Each record that follows should be duplicated exactly, except for its pictures.
---------- DATA PROVIDED
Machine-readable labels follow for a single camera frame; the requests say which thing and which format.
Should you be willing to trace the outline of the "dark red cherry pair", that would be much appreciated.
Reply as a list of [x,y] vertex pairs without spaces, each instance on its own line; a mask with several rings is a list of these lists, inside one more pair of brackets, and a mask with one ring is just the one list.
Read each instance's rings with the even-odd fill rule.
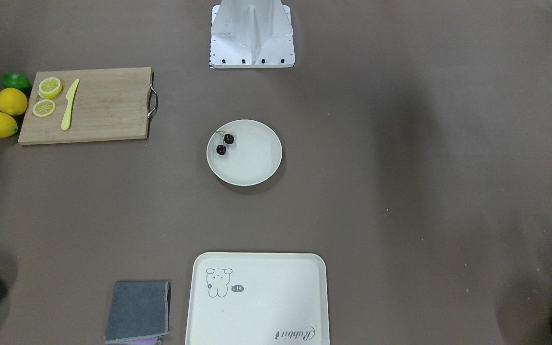
[[218,144],[216,146],[216,153],[218,155],[225,155],[227,147],[235,142],[235,137],[232,134],[221,130],[215,131],[215,134],[220,135],[222,139],[222,144]]

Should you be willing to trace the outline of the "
--------------------
TASK SOLUTION:
Machine-readable labels follow for a single camera frame; the requests say which thing and which format.
Should you be willing to trace the outline of the "dark red cherry pair", that would be much appreciated.
Reply as a list of [x,y] vertex pairs without spaces, each instance on its own line; a mask with several rings is a list of these lists, inside one more pair of brackets, and a mask with one ring is just the one list.
Read each instance's rings with the even-odd fill rule.
[[218,144],[216,146],[216,153],[218,155],[225,155],[227,147],[235,142],[235,137],[232,134],[221,130],[215,131],[215,134],[220,135],[222,139],[222,144]]

Should you be willing to trace the outline of the "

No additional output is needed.